> [Assignment]: Return exactly the lines of the records below, starting at the line that contains "Please return the mask of the black gripper body." and ending at the line that contains "Here a camera", with both of those lines kept.

> [Listed entries]:
:::

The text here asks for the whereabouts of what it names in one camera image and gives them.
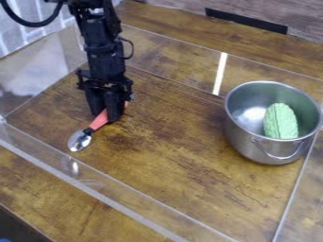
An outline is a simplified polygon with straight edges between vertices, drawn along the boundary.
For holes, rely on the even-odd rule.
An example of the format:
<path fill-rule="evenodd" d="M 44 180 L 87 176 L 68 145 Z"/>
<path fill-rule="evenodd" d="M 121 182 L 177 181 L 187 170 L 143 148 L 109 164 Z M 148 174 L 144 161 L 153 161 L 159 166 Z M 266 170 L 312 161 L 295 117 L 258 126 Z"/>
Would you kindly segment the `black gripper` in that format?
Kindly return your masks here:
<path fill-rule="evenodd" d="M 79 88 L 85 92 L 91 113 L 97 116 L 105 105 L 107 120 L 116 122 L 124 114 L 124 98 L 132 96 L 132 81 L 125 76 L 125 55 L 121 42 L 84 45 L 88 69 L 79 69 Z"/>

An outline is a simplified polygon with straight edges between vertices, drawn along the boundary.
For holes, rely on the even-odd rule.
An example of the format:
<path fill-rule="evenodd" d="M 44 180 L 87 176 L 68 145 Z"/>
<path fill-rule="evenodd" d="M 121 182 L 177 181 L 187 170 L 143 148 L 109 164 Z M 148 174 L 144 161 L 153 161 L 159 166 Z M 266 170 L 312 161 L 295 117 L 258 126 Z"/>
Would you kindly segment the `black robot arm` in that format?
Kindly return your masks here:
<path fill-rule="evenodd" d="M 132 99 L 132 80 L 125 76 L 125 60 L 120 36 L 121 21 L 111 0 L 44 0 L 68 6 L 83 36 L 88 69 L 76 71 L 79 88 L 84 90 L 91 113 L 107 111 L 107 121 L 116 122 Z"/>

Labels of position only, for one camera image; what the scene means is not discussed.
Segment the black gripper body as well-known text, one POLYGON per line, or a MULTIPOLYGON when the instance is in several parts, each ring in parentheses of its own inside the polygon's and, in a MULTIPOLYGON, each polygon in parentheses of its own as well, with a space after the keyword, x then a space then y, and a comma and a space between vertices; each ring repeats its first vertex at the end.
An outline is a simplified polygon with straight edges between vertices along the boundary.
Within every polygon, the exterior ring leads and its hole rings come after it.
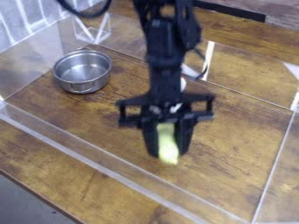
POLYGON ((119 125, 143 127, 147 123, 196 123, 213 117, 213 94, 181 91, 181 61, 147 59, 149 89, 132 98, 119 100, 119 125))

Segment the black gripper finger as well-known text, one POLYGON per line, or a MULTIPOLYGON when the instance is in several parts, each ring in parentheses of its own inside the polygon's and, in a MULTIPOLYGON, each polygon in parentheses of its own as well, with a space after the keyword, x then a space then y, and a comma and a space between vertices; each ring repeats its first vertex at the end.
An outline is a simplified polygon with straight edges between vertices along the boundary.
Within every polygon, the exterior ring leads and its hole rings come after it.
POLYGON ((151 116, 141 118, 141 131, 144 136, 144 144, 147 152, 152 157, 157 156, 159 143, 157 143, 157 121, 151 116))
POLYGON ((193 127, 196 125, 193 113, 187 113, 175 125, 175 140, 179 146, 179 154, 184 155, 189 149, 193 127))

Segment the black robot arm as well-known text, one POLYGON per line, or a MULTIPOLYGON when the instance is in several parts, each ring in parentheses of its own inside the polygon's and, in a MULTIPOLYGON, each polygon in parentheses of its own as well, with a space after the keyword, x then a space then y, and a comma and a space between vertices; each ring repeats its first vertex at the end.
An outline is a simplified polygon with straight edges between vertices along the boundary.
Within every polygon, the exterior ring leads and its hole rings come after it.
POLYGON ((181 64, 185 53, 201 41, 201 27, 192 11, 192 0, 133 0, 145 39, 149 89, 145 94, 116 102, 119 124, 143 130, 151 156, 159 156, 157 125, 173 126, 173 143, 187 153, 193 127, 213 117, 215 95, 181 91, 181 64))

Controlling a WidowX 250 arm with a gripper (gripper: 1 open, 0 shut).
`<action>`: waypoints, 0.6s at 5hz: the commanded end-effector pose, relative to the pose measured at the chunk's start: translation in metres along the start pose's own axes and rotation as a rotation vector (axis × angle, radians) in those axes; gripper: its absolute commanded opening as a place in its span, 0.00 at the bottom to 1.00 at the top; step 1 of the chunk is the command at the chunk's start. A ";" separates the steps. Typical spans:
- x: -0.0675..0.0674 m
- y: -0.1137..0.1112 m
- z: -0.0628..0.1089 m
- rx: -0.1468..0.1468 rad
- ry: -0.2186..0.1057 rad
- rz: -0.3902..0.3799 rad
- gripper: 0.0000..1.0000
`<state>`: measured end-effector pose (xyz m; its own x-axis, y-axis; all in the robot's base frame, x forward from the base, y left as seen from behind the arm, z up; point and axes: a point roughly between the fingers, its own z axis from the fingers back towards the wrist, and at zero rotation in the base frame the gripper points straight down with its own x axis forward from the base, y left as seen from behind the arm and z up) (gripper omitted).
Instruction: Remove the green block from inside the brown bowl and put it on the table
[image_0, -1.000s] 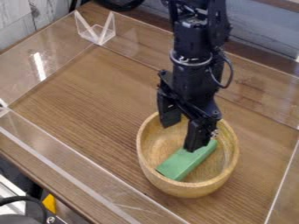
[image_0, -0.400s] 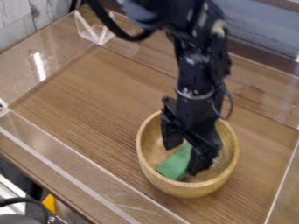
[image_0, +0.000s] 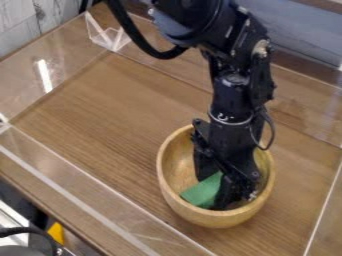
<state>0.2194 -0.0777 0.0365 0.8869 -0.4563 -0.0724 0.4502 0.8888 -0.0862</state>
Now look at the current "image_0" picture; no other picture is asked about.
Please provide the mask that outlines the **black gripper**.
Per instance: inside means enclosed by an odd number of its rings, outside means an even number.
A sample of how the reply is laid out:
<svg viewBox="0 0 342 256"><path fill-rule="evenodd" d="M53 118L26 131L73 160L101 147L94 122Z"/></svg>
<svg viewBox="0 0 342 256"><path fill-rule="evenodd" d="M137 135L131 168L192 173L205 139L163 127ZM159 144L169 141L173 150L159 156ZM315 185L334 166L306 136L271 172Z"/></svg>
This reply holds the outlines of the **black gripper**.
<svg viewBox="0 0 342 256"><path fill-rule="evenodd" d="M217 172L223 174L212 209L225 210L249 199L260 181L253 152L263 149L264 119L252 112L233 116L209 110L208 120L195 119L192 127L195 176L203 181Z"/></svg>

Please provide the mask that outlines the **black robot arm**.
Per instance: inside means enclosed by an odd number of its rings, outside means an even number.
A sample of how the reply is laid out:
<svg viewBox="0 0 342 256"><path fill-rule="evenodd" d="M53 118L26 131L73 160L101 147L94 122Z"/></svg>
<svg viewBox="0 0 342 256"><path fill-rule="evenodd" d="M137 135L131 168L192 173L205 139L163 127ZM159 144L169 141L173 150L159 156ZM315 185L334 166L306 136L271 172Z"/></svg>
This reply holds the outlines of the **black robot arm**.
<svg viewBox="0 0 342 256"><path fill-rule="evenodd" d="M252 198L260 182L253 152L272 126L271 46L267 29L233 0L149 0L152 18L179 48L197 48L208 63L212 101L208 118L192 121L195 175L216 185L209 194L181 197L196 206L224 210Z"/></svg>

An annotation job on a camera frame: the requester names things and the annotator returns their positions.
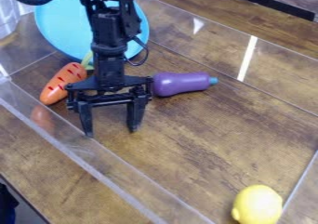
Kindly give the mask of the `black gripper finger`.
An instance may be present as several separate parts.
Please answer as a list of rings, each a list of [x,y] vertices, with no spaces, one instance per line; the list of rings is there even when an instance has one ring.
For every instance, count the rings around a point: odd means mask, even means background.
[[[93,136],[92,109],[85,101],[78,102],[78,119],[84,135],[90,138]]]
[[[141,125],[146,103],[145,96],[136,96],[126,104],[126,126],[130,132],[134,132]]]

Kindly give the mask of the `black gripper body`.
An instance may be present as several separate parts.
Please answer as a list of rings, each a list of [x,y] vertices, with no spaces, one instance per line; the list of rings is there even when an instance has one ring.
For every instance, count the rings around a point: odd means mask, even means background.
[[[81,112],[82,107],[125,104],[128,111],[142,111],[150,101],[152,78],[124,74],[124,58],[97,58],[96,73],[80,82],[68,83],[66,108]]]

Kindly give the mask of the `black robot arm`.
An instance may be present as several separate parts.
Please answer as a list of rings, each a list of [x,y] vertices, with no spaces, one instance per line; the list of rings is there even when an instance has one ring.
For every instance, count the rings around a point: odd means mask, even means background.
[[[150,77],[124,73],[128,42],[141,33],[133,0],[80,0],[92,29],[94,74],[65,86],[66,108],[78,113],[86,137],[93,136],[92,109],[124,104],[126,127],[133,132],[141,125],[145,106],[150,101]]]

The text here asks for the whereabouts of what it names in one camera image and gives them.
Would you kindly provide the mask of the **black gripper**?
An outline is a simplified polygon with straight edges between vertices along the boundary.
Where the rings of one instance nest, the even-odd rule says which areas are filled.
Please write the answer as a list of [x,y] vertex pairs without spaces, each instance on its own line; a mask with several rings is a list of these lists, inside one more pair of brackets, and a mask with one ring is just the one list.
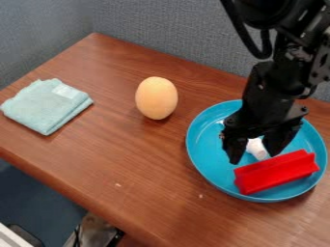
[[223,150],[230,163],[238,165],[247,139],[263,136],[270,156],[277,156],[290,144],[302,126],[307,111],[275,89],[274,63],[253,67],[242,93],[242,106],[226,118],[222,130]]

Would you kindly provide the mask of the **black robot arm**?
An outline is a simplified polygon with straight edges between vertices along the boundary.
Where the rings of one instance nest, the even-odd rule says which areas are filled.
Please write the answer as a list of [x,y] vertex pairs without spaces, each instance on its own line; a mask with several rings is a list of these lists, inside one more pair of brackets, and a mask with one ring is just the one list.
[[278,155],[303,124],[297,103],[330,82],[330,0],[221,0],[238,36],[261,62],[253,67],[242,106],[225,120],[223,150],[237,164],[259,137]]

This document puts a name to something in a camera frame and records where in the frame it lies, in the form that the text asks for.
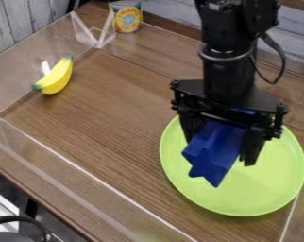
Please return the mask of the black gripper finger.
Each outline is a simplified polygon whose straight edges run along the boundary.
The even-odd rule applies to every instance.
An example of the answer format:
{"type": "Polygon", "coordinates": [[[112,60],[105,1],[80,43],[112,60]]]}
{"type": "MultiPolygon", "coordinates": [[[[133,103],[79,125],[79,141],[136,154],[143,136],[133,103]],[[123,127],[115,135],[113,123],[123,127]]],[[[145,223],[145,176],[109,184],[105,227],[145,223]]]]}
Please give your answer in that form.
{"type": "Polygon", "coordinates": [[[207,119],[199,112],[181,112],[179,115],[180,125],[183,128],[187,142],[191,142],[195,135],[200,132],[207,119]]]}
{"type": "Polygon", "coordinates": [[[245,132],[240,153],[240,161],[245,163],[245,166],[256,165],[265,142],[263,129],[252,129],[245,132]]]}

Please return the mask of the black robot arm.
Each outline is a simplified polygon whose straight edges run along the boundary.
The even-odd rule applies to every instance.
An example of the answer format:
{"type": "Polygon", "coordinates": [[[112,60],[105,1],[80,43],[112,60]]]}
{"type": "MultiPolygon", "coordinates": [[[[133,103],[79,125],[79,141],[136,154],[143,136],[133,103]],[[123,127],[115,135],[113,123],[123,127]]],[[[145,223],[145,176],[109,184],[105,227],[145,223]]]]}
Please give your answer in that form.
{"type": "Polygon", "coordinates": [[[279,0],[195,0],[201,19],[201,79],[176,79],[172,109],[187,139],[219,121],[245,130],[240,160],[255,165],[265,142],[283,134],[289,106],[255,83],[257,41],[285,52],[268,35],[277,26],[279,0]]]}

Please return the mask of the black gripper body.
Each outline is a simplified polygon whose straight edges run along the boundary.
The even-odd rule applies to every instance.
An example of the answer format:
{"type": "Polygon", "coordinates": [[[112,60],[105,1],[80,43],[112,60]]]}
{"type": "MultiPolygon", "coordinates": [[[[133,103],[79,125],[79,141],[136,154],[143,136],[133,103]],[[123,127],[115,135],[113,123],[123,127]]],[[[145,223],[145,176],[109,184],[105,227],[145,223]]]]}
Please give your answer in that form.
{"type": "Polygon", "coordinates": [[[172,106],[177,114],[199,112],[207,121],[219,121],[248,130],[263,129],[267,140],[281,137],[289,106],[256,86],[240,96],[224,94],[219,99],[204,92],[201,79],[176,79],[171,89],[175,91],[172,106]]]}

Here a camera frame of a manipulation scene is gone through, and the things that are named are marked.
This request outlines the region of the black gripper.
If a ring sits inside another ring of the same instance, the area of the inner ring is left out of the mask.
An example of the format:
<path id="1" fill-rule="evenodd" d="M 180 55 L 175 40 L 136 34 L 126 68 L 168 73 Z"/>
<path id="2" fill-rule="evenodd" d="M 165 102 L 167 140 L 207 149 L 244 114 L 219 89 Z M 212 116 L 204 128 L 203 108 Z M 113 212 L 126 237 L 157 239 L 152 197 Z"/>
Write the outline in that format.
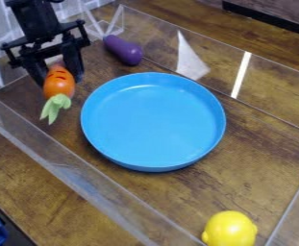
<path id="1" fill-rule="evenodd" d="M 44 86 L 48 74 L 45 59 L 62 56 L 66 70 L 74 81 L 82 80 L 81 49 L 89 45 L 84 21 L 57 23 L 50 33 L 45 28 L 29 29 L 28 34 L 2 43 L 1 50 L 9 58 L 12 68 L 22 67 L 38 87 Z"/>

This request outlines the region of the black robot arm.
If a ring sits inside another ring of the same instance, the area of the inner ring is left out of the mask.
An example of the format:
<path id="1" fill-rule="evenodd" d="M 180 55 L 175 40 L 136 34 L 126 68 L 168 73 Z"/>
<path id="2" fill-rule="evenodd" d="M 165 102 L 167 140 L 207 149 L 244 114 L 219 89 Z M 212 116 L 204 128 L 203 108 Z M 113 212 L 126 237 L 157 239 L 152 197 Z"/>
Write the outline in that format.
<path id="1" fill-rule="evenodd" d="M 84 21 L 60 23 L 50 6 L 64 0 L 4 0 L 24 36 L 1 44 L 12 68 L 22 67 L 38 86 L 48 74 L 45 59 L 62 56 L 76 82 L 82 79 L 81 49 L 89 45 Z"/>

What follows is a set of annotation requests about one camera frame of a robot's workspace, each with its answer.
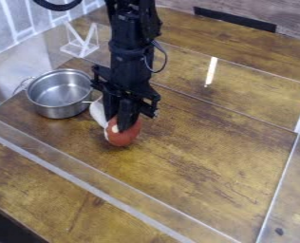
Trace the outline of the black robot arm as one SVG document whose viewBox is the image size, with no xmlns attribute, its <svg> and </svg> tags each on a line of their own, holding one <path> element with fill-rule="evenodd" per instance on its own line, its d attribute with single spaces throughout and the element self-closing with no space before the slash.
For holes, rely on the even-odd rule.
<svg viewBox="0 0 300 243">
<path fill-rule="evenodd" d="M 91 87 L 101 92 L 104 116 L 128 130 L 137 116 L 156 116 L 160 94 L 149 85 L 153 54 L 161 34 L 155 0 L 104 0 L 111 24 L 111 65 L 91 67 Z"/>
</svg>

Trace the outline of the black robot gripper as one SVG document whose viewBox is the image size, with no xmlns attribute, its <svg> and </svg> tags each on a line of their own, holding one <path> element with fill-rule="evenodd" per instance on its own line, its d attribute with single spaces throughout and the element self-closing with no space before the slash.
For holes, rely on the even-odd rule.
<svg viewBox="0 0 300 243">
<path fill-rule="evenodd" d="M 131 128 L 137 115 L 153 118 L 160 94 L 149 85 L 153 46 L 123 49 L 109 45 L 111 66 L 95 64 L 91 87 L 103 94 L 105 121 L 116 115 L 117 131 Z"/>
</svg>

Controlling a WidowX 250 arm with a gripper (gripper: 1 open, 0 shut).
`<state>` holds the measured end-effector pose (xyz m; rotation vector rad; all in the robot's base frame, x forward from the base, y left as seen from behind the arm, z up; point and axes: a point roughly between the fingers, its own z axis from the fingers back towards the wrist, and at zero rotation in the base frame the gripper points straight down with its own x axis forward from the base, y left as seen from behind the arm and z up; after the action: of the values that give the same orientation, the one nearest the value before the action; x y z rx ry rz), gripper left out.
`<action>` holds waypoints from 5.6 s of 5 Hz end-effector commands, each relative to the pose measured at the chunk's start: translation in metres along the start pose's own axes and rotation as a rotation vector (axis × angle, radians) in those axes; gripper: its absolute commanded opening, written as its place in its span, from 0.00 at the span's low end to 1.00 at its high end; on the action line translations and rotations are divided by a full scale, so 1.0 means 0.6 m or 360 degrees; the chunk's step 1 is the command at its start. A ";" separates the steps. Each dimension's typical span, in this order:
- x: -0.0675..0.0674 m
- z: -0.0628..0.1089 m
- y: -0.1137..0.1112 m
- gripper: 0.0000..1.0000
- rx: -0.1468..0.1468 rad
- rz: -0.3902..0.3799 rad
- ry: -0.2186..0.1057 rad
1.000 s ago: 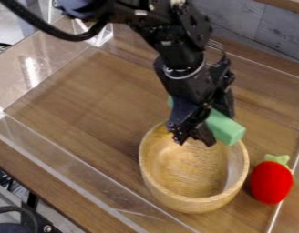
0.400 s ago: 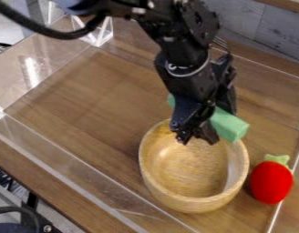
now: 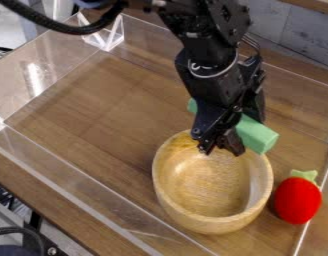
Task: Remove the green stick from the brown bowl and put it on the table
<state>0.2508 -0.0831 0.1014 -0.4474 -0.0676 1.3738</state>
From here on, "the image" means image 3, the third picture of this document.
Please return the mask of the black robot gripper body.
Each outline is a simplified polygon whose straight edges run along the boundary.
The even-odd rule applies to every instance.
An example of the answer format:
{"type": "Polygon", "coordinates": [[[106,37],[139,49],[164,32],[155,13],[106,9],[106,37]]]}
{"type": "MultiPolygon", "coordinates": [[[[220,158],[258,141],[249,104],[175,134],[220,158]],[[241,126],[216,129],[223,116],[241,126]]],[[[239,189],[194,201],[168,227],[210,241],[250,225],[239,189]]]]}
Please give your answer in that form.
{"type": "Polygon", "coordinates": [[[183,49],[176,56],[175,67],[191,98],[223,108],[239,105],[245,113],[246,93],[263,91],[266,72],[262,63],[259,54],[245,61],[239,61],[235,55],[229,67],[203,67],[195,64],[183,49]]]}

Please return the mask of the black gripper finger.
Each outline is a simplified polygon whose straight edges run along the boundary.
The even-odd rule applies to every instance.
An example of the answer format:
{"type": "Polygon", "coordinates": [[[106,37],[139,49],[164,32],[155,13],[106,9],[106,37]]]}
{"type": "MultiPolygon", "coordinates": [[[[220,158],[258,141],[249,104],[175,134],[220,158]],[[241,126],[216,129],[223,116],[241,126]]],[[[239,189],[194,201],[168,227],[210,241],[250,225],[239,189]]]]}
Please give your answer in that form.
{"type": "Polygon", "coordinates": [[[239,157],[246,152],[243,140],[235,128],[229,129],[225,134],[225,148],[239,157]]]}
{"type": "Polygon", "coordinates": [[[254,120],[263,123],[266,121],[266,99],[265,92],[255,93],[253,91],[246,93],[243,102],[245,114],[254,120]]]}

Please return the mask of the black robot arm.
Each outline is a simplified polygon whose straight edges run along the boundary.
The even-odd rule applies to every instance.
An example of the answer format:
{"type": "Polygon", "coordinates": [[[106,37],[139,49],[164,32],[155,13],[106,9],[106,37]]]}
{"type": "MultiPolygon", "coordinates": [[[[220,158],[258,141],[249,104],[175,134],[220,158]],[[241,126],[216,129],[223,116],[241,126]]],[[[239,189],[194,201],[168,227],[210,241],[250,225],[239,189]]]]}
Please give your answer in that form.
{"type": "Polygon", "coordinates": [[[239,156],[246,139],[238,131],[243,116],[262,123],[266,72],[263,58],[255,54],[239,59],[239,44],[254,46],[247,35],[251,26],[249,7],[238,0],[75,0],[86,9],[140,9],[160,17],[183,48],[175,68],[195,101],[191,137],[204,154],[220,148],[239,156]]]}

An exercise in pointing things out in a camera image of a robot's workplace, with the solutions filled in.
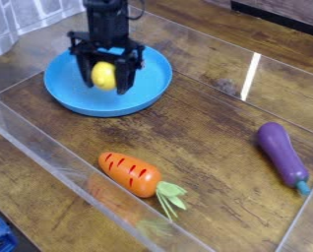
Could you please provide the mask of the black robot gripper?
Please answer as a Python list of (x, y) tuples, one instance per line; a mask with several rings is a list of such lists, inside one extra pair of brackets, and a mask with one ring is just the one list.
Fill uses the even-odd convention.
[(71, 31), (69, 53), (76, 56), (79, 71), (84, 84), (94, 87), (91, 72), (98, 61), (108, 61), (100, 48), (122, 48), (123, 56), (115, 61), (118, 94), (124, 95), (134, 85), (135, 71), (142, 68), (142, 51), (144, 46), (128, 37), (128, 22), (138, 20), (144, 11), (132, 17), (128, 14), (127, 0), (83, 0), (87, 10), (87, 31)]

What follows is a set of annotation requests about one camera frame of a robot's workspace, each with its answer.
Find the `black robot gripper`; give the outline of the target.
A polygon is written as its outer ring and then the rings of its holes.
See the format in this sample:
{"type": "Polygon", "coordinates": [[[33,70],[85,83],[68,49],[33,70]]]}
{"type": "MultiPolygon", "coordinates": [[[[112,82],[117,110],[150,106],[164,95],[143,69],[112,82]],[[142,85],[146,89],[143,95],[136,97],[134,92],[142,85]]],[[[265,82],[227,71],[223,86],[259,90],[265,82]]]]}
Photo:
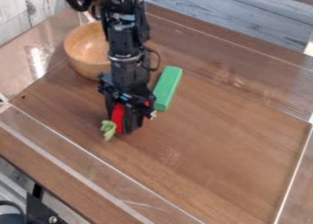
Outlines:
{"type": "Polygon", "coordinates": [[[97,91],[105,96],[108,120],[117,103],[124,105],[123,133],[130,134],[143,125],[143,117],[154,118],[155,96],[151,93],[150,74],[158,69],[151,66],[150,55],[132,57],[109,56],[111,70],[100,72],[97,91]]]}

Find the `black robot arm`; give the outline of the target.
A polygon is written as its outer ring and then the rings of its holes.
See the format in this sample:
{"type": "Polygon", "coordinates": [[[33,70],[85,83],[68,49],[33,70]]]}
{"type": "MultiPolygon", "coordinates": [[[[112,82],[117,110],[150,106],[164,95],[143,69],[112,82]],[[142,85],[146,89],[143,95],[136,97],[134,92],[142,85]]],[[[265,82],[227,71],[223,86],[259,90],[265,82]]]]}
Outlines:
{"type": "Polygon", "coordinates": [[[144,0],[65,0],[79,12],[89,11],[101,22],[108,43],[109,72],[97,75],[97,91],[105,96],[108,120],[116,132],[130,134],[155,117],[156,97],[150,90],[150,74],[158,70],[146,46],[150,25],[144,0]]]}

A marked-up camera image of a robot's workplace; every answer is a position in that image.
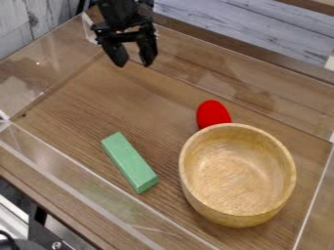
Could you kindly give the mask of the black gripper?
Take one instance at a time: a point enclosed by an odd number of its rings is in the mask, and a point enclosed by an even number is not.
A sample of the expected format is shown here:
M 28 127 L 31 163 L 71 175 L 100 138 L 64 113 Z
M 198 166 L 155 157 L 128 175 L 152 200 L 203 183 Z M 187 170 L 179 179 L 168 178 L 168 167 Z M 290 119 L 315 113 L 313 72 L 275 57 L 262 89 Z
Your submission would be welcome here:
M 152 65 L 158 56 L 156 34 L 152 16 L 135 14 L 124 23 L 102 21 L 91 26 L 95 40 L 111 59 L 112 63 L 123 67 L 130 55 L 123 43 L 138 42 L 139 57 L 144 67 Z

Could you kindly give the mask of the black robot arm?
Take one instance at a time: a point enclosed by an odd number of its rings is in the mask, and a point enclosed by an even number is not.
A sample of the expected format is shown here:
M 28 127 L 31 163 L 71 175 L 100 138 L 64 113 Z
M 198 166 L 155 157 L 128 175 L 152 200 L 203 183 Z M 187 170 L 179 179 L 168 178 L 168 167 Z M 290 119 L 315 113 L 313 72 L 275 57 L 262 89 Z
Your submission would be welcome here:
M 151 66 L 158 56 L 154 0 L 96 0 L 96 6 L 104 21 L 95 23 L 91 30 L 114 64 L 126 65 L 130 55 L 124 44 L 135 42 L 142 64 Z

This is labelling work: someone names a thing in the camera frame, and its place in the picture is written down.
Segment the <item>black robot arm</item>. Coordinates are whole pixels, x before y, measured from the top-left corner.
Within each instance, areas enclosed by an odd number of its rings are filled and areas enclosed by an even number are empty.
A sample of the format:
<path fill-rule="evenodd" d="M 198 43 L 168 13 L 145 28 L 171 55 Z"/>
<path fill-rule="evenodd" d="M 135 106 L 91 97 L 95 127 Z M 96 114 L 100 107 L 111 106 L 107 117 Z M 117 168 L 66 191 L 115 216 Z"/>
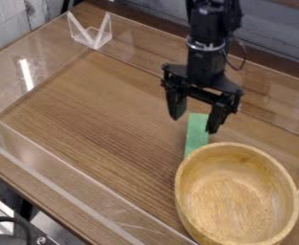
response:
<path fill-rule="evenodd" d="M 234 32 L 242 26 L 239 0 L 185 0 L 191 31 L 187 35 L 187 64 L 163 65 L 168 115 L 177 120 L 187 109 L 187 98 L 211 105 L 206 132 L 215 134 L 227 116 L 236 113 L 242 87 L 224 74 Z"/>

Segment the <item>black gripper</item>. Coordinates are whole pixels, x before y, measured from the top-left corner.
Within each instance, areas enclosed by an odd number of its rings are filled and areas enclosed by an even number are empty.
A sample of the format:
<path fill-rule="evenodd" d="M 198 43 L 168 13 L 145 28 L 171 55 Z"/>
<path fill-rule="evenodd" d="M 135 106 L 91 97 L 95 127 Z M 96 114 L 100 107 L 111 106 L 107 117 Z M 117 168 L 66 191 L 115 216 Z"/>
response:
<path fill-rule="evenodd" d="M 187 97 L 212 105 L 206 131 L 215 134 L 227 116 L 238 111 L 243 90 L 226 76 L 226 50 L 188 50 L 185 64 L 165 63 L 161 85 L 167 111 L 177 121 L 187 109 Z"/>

:::

> [Answer area]:
Please return the mask of the black gripper body.
Each outline is a simplified polygon whose straight edges run along the boundary.
The even-odd rule applies to every instance.
An example of the answer format:
{"type": "Polygon", "coordinates": [[[112,60],[105,1],[80,43],[112,60]]]}
{"type": "MultiPolygon", "coordinates": [[[[133,103],[79,125],[79,141],[136,154],[143,136],[133,103]],[[123,127],[115,135],[113,123],[123,127]]],[[[145,223],[145,176],[109,184],[105,227],[145,223]]]]}
Please give your answer in that form.
{"type": "Polygon", "coordinates": [[[172,106],[177,114],[199,112],[207,121],[219,121],[248,130],[263,129],[267,140],[281,137],[289,106],[256,86],[240,96],[224,94],[219,99],[204,92],[201,79],[176,79],[171,89],[175,91],[172,106]]]}

Here a camera frame of a manipulation scene is gone through, and the things that are named are marked.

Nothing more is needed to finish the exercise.